The course provides an excellent opportunity to go through challenging problem sets, quizzes, and assignments. This not only boosts your critical thinking and problem-solving ability, but also instills resilience and fortitude - struggling through problem sets can be very arduous, but having the mentality to get through it is what the core of learning is. However, despite all these benefits, I would say the course instructors often rushed the concepts and had unclear explanations (perhaps I lacked the mathematical insight to see what they were saying, but I was often confused with what they said at times).

By Sreekar P

Sep 13, 2018

For purposes of learning (refreshing) linear algebra for machine learning, this course is a great tool. There were some blips here and there, where the explanations are lacking , but overall a good resource. i have to add that this combined with 3Blue1brown LA series provides optimal learning than the course alone. 3Blue1Brown provides better intuition while this course will walk you through the more rigorous math part of it. for best results ofcourse you may have to do solve lots of Text book problems yourself. (there is a recommended text book, but not necessary for passing grade or completing course)

By Domenico D F

Jan 22, 2023

Excellent course, give a fast and intuitive understanding of the concept that are below linear algebra.

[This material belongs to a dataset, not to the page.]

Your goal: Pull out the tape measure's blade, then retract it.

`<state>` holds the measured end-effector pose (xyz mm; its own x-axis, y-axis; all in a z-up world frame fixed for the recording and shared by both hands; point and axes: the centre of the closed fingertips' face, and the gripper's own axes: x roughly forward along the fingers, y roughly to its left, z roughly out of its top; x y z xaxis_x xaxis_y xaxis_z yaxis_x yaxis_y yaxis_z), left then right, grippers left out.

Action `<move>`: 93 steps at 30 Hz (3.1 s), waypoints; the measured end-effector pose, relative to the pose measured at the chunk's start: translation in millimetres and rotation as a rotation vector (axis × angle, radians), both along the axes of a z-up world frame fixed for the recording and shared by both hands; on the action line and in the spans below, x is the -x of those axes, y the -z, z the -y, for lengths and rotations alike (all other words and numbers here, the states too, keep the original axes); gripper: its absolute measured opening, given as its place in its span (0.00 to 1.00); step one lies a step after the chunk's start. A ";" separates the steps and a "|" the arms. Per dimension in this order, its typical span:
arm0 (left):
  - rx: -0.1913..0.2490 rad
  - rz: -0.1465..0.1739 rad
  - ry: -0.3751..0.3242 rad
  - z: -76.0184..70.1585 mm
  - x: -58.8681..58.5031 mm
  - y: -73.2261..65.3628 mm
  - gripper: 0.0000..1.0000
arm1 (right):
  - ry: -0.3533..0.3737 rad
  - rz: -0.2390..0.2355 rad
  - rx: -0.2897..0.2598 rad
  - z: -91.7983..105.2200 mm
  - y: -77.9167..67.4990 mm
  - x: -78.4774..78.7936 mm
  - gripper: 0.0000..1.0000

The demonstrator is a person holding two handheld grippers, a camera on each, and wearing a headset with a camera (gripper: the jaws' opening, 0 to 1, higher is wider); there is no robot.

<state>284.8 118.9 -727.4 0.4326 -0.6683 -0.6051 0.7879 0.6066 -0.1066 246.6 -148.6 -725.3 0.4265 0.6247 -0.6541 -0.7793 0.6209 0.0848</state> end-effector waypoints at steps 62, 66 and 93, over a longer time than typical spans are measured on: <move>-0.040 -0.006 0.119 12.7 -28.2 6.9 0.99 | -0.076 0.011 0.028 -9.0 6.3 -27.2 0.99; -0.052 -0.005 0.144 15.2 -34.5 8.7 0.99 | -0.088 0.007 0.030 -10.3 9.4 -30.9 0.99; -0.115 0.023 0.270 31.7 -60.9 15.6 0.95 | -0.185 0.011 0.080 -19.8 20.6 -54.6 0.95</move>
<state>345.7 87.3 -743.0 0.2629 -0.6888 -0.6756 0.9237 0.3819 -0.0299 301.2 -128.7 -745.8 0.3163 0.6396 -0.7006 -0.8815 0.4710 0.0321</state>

For people doing other kind of work, like phD in some other non-mathematical field, that somehow lack the mathematical back group I think is good place to start. Still need to see how those skill will test against the real world. But time wise is probably one of the best option. I also started with a book, Linear Algebra done right, but, even thou the concepts are way more deep in a book, I found that was taking me too much time to arrive at a reasonable understanding. So I opted for this course.